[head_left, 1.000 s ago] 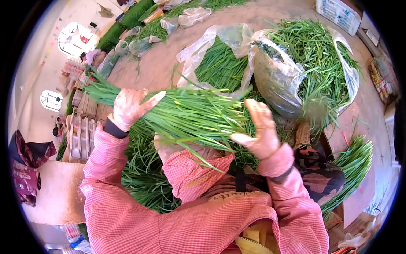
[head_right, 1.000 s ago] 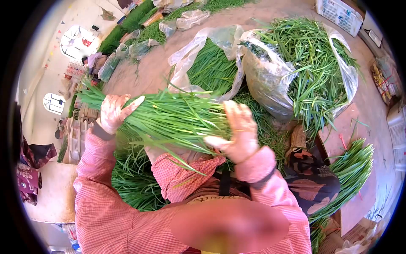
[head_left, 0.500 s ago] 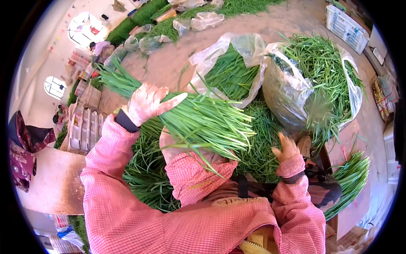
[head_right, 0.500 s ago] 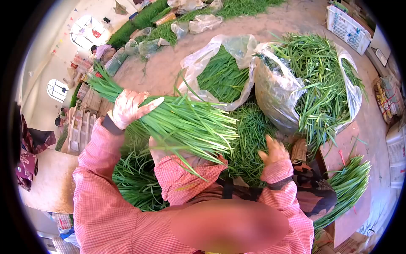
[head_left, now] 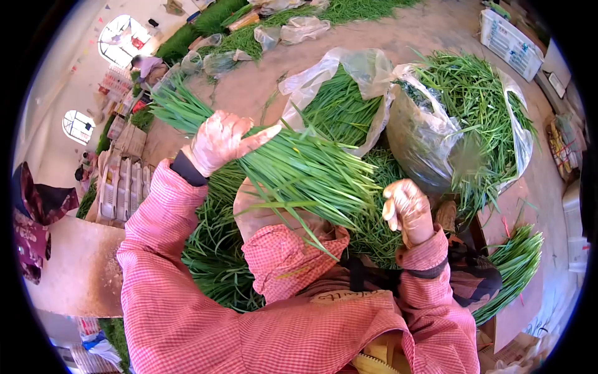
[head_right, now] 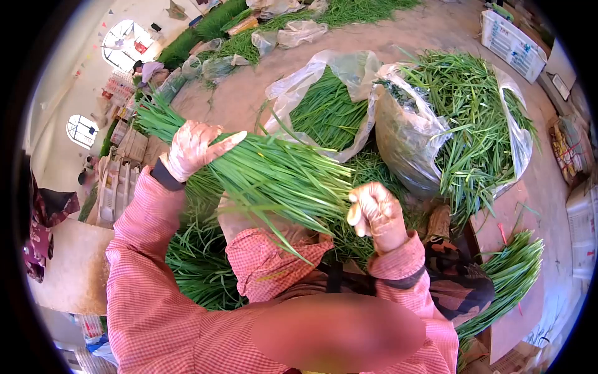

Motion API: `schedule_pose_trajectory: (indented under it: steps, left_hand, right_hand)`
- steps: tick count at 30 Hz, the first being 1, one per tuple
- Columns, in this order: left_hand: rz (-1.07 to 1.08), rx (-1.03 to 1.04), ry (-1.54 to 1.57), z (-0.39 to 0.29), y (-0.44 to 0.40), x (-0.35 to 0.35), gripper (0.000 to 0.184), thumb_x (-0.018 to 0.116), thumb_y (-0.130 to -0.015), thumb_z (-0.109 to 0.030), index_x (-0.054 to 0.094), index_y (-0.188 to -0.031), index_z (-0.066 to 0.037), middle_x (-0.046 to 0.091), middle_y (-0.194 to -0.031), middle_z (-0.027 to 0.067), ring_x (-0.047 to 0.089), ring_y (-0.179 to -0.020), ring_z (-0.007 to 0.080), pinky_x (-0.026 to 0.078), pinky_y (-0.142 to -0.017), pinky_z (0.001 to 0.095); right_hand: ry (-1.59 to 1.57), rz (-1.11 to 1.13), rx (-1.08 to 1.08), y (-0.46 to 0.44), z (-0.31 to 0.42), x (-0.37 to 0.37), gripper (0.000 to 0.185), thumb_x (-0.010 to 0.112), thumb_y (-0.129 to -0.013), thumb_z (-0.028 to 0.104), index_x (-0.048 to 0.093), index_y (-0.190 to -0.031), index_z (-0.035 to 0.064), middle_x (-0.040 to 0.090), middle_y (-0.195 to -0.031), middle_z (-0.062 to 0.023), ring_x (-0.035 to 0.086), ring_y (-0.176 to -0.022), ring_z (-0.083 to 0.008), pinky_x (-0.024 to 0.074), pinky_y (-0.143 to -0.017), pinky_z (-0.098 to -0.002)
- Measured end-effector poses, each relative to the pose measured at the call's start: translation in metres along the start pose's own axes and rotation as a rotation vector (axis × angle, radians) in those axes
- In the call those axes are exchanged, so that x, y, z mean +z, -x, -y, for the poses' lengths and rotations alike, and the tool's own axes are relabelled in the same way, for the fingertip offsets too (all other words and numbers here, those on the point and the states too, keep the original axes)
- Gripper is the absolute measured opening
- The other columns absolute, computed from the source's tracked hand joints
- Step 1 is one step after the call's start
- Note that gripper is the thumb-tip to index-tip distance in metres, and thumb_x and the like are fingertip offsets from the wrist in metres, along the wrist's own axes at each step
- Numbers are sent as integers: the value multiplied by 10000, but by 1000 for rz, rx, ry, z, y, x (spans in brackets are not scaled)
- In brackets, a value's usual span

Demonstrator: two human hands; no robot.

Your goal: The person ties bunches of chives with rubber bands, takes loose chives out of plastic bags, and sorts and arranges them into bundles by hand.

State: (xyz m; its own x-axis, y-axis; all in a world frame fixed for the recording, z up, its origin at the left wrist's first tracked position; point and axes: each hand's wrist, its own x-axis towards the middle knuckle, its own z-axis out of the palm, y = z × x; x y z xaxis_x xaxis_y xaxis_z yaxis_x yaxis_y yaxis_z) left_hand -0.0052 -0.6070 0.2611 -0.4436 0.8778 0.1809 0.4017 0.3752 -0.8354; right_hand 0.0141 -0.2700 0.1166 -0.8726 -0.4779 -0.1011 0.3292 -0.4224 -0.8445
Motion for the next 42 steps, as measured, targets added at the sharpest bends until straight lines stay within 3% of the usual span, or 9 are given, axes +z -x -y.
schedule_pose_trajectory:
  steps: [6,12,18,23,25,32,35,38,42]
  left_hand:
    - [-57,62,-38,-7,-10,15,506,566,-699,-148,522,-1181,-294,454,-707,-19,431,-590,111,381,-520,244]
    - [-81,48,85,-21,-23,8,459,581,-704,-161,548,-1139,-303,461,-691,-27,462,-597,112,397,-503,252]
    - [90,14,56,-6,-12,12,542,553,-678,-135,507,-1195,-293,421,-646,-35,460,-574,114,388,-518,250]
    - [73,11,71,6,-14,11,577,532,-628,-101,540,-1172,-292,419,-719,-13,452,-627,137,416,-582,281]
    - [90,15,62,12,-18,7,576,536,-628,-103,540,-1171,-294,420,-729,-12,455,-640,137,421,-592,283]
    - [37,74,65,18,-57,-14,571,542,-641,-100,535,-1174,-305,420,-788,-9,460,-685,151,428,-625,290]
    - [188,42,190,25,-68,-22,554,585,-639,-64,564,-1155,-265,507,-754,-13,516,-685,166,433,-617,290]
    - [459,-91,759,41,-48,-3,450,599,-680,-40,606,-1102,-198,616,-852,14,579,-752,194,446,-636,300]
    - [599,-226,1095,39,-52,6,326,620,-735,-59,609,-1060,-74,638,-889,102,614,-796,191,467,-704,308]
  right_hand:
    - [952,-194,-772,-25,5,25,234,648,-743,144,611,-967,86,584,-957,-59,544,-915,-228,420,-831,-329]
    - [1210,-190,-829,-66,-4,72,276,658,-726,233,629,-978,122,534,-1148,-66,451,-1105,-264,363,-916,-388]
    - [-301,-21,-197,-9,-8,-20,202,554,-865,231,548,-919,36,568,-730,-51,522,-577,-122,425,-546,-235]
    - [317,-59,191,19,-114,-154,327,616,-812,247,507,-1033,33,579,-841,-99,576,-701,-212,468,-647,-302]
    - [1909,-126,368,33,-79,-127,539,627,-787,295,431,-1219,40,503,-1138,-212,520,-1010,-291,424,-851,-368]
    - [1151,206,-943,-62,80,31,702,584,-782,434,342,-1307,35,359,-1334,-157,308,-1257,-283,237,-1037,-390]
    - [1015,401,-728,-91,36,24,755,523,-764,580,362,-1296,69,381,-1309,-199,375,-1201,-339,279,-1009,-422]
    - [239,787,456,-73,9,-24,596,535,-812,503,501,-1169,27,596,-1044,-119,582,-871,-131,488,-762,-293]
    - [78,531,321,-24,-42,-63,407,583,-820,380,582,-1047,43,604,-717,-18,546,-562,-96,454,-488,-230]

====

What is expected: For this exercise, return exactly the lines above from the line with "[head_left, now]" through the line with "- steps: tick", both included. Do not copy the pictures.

Exercise response:
[head_left, now] 
[head_right, now] 

Motion API: `schedule_pose_trajectory: (indented under it: steps, left_hand, right_hand)`
- steps: tick count at 30 Hz, the first being 1, one per tuple

The answer has been fully stated.